Mundo pré-Trump já era
A experiência americana pode igualmente sugerir que uma nova geração progressista, cuja vasta maioria votou em Biden, possa estar pronta para quebrar o jugo populista que oprime a sociedade. Mas no tocante à promessa política da geração mais jovem, os europeus deve ser cautelosos em adotar o sonho americano inteiramente.
Na Europa, os que têm menos de 30 anos representam uma percentagem muito menor da população do que nos EUA. Um estudo recente do Centro pelo Futuro da Democracia da Universidade de Cambridge revelou que, por todo o planeta, as gerações jovens se mostram cada vez mais insatisfeitas com a democracia, não só em termos absolutos, mas também em relação a gerações anteriores em fases da vida comparáveis. E o fato de alguém ter votado em Biden não significa que seja imune aos encantos do majoritarismo populista, principalmente partindo da esquerda.

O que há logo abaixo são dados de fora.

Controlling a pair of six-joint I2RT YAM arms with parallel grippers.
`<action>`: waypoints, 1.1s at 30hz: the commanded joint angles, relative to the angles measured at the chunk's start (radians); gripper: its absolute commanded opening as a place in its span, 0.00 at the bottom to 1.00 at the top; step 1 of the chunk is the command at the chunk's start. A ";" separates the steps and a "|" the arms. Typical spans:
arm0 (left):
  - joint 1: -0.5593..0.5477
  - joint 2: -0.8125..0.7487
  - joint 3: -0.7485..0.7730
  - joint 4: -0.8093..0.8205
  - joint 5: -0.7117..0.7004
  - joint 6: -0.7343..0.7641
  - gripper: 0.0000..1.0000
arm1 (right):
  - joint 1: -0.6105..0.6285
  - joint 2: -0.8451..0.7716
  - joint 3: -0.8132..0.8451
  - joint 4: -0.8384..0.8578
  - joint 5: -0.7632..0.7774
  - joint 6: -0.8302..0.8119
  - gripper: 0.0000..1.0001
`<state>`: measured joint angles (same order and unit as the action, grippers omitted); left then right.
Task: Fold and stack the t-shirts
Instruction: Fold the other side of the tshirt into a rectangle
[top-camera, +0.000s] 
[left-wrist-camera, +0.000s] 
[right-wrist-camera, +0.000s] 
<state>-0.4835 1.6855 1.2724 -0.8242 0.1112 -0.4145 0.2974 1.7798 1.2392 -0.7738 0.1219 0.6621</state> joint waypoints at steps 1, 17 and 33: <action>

Ainda levará algum tempo até o próximo presidente americano ser oficialmente anunciado, e provavelmente será preciso esperar até meados de janeiro para saber quem vai dominar o Senado. Contudo, mesmo no cenário mais otimista, seria equivocado os europeus se fiarem nos americanos como vinham fazendo há décadas. O fato de haver novamente um democrata na Casa Branca não significa que o mundo pré-Trump tenha retornado.
Os europeus tinham bons motivos para crer que a destruição da União Europeia constasse da agenda de um segundo governo Trump. Agora que esse risco está aparentemente banido, será errado os europeus esperarem Biden nos dizer o que espera da Europa. É hora de o bloco ir até Washington e apresentar uma visão do futuro da parceria transatlântica, baseada nas novas realidades em ambos os lados do oceano.
Ivan Krastev é presidente do Centro de Estratégias Liberais em Sófia, Bulgária, e associado permanente do Instituto de Ciências Humanas de Viena (IWM). O presente texto reflete a opinião pessoal do autor, não necessariamente da DW.